## Brief
Every line from the one containing "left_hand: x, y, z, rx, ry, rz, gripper" to the one containing "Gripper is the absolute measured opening" in the records below, both included, must be set down exactly, and no other line.

## Extracted entries

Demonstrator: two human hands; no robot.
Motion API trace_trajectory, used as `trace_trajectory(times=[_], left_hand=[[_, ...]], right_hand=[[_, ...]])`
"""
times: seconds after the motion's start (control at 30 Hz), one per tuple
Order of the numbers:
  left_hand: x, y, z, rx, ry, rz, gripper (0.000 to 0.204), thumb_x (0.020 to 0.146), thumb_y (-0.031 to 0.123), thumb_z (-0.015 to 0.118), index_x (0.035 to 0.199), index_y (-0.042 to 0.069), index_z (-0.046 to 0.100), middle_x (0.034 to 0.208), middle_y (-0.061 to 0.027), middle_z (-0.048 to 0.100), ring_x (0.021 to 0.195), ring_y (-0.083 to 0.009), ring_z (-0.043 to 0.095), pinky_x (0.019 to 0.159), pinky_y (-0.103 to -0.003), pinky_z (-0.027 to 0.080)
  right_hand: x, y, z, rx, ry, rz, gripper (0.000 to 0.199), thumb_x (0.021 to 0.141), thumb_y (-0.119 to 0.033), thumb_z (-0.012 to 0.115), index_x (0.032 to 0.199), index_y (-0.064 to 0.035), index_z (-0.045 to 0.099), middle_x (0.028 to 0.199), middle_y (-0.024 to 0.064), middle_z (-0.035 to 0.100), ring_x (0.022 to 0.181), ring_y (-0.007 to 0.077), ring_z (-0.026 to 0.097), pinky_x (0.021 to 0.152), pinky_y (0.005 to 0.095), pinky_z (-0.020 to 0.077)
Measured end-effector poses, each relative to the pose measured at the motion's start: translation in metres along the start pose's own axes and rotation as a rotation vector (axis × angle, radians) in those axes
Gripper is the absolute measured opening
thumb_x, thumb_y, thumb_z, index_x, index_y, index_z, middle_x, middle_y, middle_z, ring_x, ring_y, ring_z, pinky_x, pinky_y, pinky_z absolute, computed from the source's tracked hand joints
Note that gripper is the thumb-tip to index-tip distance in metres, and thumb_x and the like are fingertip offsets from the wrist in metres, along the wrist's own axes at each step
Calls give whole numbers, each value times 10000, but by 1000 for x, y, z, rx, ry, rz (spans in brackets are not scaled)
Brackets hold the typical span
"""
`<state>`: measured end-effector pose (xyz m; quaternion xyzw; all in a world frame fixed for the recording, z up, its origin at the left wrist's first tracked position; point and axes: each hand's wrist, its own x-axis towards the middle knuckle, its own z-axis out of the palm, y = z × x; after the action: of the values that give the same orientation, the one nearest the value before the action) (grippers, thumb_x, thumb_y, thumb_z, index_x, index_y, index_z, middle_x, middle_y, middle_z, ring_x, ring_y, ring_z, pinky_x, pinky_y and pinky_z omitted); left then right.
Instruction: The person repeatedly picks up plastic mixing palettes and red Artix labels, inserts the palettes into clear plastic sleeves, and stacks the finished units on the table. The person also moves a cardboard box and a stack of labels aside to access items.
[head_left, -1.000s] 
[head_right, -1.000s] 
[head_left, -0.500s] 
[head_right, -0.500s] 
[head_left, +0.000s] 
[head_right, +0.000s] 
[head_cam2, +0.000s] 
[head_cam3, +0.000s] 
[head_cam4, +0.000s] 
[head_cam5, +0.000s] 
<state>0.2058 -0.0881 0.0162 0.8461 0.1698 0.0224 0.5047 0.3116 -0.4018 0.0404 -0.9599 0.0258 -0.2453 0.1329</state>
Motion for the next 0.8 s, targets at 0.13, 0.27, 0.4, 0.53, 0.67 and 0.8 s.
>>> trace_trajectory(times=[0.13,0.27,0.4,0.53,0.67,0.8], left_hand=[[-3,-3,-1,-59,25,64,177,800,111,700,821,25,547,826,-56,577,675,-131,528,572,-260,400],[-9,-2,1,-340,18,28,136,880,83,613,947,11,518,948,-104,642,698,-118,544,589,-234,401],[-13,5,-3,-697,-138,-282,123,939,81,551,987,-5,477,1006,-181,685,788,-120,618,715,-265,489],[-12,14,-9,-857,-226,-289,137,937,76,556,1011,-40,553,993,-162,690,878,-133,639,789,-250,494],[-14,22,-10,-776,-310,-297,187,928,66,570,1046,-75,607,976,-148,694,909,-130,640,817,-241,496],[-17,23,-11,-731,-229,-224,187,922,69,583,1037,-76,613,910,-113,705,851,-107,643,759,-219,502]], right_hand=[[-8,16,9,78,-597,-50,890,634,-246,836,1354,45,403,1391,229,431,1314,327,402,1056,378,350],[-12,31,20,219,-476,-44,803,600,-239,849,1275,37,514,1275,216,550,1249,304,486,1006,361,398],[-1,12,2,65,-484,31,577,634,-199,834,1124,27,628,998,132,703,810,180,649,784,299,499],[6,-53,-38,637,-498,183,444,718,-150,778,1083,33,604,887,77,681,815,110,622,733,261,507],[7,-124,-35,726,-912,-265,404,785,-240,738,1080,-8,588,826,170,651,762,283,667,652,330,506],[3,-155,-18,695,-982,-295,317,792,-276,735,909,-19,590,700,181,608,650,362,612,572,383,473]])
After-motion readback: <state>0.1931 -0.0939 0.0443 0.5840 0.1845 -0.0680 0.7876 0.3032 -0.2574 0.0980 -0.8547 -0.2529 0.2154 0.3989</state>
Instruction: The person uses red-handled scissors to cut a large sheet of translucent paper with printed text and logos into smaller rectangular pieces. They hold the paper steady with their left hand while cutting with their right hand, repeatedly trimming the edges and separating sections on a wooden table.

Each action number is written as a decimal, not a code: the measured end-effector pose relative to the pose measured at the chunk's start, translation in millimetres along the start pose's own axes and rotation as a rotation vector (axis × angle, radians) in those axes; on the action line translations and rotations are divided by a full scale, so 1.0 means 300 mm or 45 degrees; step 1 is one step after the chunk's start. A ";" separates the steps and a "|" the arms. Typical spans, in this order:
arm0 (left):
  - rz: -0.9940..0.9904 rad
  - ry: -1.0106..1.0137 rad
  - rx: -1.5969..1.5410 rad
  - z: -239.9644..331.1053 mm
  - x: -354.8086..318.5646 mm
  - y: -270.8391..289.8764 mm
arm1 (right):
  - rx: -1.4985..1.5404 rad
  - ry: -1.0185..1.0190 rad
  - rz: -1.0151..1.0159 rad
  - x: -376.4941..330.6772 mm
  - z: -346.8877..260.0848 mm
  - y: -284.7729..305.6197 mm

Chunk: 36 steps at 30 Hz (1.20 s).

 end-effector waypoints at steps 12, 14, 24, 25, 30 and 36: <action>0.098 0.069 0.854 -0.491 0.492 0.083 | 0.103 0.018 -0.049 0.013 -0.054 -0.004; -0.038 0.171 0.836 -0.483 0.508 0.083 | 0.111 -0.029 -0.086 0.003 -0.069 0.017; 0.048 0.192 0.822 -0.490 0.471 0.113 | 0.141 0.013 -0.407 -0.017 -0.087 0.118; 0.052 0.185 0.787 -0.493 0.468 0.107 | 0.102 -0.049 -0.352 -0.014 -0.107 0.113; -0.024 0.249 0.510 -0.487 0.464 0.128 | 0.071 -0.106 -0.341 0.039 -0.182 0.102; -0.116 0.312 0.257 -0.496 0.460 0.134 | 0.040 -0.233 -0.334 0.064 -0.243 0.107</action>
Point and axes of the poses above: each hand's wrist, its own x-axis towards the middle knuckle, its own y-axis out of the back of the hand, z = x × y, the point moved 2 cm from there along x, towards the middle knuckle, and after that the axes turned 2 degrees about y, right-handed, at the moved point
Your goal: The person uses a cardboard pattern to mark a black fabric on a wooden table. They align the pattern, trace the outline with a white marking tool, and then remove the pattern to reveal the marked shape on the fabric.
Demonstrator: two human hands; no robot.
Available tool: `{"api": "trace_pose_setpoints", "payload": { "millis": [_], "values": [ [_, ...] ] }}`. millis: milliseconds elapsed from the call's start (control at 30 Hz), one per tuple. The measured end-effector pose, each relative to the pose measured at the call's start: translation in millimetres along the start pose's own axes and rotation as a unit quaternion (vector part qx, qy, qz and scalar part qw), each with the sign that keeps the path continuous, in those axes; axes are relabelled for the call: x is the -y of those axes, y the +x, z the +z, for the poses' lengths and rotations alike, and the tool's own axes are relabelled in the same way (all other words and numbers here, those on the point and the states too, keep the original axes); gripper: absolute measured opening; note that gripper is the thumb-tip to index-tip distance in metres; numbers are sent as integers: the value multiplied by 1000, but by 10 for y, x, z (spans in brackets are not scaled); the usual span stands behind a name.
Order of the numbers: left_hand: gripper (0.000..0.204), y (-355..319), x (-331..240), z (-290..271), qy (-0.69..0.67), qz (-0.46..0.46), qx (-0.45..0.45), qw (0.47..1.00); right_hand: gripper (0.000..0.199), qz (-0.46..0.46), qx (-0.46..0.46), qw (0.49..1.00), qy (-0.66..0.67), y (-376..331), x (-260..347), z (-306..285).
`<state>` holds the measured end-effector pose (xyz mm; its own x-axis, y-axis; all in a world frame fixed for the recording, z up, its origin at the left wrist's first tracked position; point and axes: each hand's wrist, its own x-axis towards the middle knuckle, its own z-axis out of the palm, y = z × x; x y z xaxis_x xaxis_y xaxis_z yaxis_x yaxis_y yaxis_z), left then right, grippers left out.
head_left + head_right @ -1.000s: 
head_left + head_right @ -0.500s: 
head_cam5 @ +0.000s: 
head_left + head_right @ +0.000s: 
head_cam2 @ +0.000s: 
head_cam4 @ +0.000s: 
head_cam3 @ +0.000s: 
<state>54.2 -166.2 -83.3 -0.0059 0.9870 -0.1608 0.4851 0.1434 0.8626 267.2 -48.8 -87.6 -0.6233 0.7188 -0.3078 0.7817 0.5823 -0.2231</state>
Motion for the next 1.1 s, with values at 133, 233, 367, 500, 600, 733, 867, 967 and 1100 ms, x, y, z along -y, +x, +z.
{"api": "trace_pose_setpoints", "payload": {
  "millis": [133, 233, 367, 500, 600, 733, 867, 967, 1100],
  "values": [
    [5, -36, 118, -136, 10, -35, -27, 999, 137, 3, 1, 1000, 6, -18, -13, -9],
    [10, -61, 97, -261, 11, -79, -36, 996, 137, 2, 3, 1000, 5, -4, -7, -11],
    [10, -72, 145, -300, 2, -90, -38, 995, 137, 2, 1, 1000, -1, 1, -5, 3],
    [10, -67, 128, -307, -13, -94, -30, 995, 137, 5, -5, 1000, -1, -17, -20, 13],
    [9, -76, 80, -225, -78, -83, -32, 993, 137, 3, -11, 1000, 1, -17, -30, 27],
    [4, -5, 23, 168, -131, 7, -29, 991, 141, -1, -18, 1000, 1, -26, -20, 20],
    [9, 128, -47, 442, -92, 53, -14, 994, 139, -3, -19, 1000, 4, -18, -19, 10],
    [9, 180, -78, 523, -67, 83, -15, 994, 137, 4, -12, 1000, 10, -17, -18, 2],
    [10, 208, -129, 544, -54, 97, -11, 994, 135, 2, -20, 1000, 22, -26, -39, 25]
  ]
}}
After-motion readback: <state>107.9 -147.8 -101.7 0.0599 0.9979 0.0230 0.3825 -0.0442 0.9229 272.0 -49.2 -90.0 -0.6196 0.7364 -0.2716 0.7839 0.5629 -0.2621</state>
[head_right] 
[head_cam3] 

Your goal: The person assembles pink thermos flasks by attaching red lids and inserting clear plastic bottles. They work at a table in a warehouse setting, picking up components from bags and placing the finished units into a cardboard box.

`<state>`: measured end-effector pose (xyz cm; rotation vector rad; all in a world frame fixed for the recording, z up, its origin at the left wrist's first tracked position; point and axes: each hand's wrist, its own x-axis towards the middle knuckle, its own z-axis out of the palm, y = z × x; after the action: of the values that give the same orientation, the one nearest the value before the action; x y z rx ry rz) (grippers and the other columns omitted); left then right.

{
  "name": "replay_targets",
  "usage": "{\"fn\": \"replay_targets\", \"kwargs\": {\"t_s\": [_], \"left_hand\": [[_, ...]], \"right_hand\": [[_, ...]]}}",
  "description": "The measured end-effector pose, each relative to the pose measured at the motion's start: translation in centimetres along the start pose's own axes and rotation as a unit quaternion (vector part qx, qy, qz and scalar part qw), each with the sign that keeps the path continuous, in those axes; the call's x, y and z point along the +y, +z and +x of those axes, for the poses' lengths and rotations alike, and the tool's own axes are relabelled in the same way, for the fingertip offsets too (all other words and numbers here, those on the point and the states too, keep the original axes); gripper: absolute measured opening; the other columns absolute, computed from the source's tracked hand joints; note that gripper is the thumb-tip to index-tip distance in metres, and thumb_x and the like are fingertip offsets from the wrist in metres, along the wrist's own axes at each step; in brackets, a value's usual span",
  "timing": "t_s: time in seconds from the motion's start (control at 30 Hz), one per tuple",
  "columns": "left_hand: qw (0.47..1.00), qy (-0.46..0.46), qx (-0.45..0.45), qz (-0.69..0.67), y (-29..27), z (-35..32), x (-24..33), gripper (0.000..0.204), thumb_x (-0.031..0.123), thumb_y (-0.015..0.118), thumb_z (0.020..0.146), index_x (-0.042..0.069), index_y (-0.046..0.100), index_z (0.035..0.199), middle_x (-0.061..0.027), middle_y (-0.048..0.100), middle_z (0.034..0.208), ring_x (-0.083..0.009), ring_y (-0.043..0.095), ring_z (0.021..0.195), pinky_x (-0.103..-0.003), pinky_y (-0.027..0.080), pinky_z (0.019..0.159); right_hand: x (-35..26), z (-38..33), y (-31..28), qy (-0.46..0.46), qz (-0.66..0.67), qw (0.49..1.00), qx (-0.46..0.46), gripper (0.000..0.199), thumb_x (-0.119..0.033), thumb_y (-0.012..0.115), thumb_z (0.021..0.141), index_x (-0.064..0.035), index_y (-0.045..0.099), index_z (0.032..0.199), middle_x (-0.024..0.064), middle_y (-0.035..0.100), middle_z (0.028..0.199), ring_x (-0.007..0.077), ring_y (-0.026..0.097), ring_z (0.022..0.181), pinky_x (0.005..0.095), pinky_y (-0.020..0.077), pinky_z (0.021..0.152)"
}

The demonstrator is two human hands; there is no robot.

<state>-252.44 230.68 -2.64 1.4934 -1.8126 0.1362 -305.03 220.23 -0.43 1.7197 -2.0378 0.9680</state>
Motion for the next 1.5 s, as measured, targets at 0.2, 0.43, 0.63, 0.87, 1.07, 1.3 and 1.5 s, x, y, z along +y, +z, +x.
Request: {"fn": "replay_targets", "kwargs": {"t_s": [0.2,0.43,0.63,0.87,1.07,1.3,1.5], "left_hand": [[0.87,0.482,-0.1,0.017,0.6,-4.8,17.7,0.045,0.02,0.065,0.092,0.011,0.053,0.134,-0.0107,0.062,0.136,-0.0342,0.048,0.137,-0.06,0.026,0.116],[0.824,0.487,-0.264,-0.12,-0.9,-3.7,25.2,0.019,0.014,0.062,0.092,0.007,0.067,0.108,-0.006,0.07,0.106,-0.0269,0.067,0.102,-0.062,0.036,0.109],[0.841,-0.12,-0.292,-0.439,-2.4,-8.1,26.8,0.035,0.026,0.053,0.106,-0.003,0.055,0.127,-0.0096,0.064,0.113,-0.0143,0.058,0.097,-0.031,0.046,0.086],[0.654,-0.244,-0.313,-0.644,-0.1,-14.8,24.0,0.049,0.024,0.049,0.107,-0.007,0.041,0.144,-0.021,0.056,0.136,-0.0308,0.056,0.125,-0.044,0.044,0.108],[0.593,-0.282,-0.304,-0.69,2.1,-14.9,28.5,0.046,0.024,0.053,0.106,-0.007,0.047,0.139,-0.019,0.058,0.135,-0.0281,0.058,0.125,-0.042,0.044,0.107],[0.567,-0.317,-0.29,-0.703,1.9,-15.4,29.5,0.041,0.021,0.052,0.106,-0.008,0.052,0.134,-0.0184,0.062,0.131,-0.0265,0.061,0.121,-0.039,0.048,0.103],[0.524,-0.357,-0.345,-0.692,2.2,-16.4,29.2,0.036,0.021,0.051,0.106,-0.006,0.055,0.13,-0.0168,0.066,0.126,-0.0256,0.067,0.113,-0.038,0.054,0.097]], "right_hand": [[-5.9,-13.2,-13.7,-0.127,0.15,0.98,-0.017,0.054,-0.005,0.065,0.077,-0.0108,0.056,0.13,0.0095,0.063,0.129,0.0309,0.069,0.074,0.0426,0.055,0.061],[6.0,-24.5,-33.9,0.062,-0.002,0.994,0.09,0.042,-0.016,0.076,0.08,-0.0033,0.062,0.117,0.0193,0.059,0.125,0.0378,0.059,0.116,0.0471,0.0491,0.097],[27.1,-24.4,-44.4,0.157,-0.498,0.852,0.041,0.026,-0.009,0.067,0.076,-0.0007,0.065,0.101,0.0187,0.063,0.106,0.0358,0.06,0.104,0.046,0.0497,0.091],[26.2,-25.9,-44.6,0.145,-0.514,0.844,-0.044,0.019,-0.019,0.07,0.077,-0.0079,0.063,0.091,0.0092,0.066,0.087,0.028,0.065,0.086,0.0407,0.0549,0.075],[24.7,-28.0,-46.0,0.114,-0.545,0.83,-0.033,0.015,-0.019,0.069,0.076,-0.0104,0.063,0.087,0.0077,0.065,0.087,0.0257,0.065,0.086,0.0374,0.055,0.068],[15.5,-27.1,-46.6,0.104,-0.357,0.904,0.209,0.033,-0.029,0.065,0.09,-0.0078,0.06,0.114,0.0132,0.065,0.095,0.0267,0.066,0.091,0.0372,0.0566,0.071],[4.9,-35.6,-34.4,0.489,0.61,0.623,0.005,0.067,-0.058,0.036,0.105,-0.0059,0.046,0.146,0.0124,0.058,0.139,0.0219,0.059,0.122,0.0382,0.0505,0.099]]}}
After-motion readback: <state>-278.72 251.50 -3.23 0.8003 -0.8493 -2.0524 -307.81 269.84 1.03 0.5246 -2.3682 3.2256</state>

## Response to this exercise
  left_hand: x, y, z, rx, ry, rz, gripper (0.000 to 0.204), thumb_x (0.020 to 0.146), thumb_y (-0.031 to 0.123), thumb_z (-0.015 to 0.118), index_x (0.035 to 0.199), index_y (-0.042 to 0.069), index_z (-0.046 to 0.100), middle_x (0.034 to 0.208), middle_y (-0.061 to 0.027), middle_z (-0.048 to 0.100), ring_x (0.021 to 0.195), ring_y (-0.083 to 0.009), ring_z (-0.043 to 0.095), pinky_x (0.019 to 0.159), pinky_y (-0.103 to -0.003), pinky_z (-0.027 to 0.080)
  right_hand: x, y, z, rx, ry, rz, gripper (0.000 to 0.199), thumb_x (0.021 to 0.141), thumb_y (-0.119 to 0.033), thumb_z (-0.012 to 0.115), index_x (0.032 to 0.199), index_y (-0.064 to 0.035), index_z (-0.045 to 0.099), middle_x (0.028 to 0.199), middle_y (-0.024 to 0.064), middle_z (-0.035 to 0.100), ring_x (0.022 to 0.181), ring_y (-0.007 to 0.077), ring_z (-0.026 to 0.097), pinky_x (0.021 to 0.152), pinky_y (0.005 to 0.095), pinky_z (-0.020 to 0.077)
Measured end-effector poses, each relative to the pose measured at the motion's start: translation in metres along the start pose's own axes and rotation as a rotation vector (axis × angle, radians) in those axes
Gripper is the absolute measured opening

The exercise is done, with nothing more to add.